Ucraina: la risposta economica dell’Ue
2 aprile 2026 – ore 18:00 – L’Ue consegnerà all’Ucraina proventi dei beni russi congelati per un valore pari a 1,4 miliardi di euro. Lo ha annunciato la Commissione europea in un comunicato stampa. “L’Unione europea ha ricevuto 1,4 miliardi di euro di profitti straordinari generati dagli interessi sui saldi di cassa derivanti dagli asset immobilizzati della Banca centrale russa (Rsb), detenuti dai depositari centrali di titoli (Csd)”, si legge nella nota: “La ricezione di tale importo rappresenta il quarto trasferimento di questo tipo, dopo la terza tranche consegnata nell’agosto 2025. Copre i ricavi accumulati durante la seconda metà del 2025. Questi fondi provengono dagli asset della Rsb immobilizzati in base alle sanzioni Ue, imposte in risposta alla guerra di aggressione della Russia contro l’Ucraina. Sebbene gli asset stessi rimangano immobilizzati, gli interessi sui saldi di cassa non appartengono alla Russia e, su proposta della Commissione, è stato concordato che vengano utilizzati per sostenere l’Ucraina. Questa misura fa parte dell’impegno continuo dell’Ue al fianco dell’Ucraina per tutto il tempo necessario”.

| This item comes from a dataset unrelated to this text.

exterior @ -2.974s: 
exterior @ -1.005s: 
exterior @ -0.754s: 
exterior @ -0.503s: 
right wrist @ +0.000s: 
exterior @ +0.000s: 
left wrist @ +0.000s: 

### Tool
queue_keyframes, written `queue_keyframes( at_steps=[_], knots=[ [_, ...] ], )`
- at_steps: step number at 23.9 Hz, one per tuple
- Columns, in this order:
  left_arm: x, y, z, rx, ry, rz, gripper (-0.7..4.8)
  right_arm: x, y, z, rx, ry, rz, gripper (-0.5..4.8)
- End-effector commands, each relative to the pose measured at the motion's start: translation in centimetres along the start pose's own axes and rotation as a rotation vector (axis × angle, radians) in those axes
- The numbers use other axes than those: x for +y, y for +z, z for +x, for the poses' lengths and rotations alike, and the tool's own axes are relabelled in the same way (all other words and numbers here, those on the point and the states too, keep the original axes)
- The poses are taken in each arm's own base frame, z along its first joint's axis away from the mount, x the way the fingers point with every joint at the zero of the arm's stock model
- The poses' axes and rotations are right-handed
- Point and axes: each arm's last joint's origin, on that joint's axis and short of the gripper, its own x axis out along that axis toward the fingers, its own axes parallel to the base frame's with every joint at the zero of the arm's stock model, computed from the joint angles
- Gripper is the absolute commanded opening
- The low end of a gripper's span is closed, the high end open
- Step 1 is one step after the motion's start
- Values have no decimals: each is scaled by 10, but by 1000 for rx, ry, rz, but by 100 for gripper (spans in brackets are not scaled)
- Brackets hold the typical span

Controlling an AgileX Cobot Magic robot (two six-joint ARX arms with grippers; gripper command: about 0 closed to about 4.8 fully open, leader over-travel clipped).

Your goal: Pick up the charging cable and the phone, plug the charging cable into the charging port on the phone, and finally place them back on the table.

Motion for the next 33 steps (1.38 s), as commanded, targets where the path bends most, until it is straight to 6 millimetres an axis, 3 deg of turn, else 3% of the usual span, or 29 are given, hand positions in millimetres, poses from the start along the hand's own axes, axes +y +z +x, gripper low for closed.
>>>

Il testo ricostruisce inoltre l’iter che ha preparato la strada a questa decisione: a seguito dell’invasione dell’Ucraina nel 2022, l’Unione europea ha adottato una serie di misure sanzionatorie nei confronti della Russia, tra cui l’immobilizzazione degli asset della Banca centrale russa detenuti nell’Ue. Il divieto di operazioni relative agli asset e alle riserve porta all’accumulo di liquidità e depositi nei bilanci dei Csd generando entrate straordinarie: su proposta della Commissione e dell’Alto rappresentante Ue, nel febbraio 2024 il Consiglio ha deciso che i depositari centrali di titoli che detengono più di 1 milione di euro in tali asset e riserve devono accantonare i saldi di cassa straordinari accumulati e non possono disporre dei ricavi netti. “Il 21 maggio 2024 il Consiglio ha adottato un insieme di atti giuridici che consentono l’uso di tali profitti netti a beneficio dell’Ucraina”, si legge ancora nella nota: “A dicembre 2025, il Consiglio ha deciso di vietare in modo più duraturo i trasferimenti degli asset immobilizzati della Banca centrale russa verso la Russia, sulla base del Regolamento 2025/2600, che utilizza l’Articolo 122 del Tfue come base giuridica”.